- TASK GOAL
Output the listing word for word, minus pictures.

- INPUT DATA
★ ★ ★ ★ ★ ★ ★

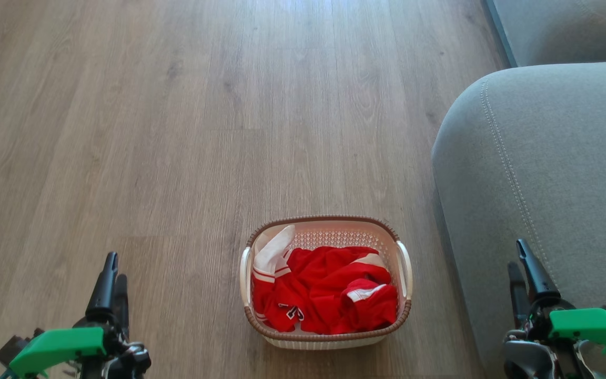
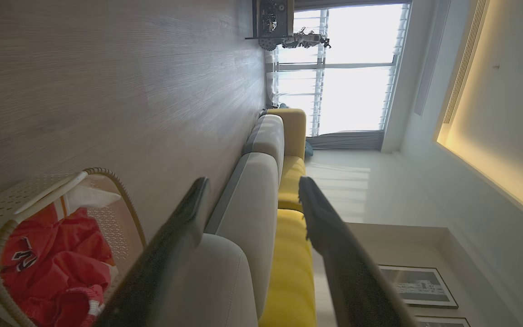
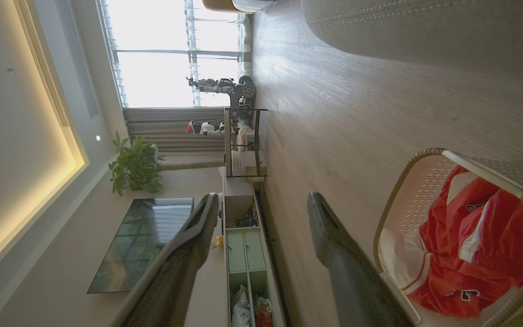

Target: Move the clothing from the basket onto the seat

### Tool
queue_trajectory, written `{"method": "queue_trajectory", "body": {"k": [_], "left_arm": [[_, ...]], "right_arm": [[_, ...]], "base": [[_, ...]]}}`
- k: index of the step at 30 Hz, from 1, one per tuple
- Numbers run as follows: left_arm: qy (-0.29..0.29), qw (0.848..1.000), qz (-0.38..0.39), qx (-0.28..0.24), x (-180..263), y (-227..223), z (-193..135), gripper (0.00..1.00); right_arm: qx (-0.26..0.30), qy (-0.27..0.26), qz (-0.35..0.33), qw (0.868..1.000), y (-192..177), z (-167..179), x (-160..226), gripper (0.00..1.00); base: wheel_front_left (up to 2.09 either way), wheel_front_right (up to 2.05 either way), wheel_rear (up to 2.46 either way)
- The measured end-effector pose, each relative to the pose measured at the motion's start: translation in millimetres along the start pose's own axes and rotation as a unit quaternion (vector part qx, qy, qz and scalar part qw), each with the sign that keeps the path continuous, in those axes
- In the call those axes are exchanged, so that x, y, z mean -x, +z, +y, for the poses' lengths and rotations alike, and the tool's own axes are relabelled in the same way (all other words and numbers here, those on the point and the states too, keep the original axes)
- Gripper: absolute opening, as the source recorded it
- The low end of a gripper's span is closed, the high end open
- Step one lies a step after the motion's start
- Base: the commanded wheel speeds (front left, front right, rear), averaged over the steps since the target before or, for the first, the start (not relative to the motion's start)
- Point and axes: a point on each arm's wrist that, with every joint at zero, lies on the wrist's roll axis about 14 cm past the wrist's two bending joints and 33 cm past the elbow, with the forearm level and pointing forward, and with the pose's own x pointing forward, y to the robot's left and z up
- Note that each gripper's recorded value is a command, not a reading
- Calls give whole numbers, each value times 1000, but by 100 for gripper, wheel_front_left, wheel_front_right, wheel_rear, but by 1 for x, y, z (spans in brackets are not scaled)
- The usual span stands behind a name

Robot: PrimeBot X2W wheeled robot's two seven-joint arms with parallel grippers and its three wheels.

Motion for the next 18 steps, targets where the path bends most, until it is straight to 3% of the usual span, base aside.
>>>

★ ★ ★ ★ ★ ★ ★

- EXERCISE RESULT
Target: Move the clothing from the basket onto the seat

### Tool
queue_trajectory, written `{"method": "queue_trajectory", "body": {"k": [_], "left_arm": [[_, ...]], "right_arm": [[_, ...]], "base": [[_, ...]]}}`
- k: index of the step at 30 Hz, from 1, one per tuple
- Numbers run as follows: left_arm: qy (-0.29..0.29), qw (0.848..1.000), qz (-0.38..0.39), qx (-0.28..0.24), x (-180..263), y (-227..223), z (-193..135), gripper (0.00..1.00); right_arm: qx (-0.26..0.30), qy (-0.27..0.26), qz (-0.35..0.33), qw (0.868..1.000), y (-192..177), z (-167..179), x (-160..226), gripper (0.00..1.00); base: wheel_front_left (up to 2.09 either way), wheel_front_right (up to 2.05 either way), wheel_rear (up to 2.46 either way)
- The measured end-effector pose, each relative to the pose measured at the motion's start: translation in millimetres along the start pose's own axes and rotation as a unit quaternion (vector part qx, qy, qz and scalar part qw), each with the sign that keeps the path continuous, in those axes
- In the call those axes are exchanged, so that x, y, z mean -x, +z, +y, for the poses' lengths and rotations alike, and the tool's own axes are relabelled in the same way (all other words and numbers here, those on the point and the states too, keep the original axes)
- Gripper: absolute opening, as the source recorded it
- The low end of a gripper's span is closed, the high end open
- Step one lies a step after the motion's start
- Base: the commanded wheel speeds (front left, front right, rear), averaged over the steps since the target before or, for the first, the start (not relative to the motion's start)
- Point and axes: a point on each arm's wrist that, with every joint at zero, lies on the wrist's roll axis about 14 cm past the wrist's two bending joints and 33 cm past the elbow, with the forearm level and pointing forward, and with the pose's own x pointing forward, y to the robot's left and z up
- Note that each gripper's recorded value is a command, not a reading
- Calls give whole numbers, each value times 1000, but by 100 for gripper, wheel_front_left, wheel_front_right, wheel_rear, but by 1 for x, y, z (spans in brackets are not scaled)
- The usual span stands behind a name

Robot: PrimeBot X2W wheeled robot's two seven-joint arms with parallel grippers and its three wheels.

Motion for the next 18 steps, targets where the path bends most, until it is straight to 3% of the usual span, base aside.
>>>

Nothing remains open in this exercise.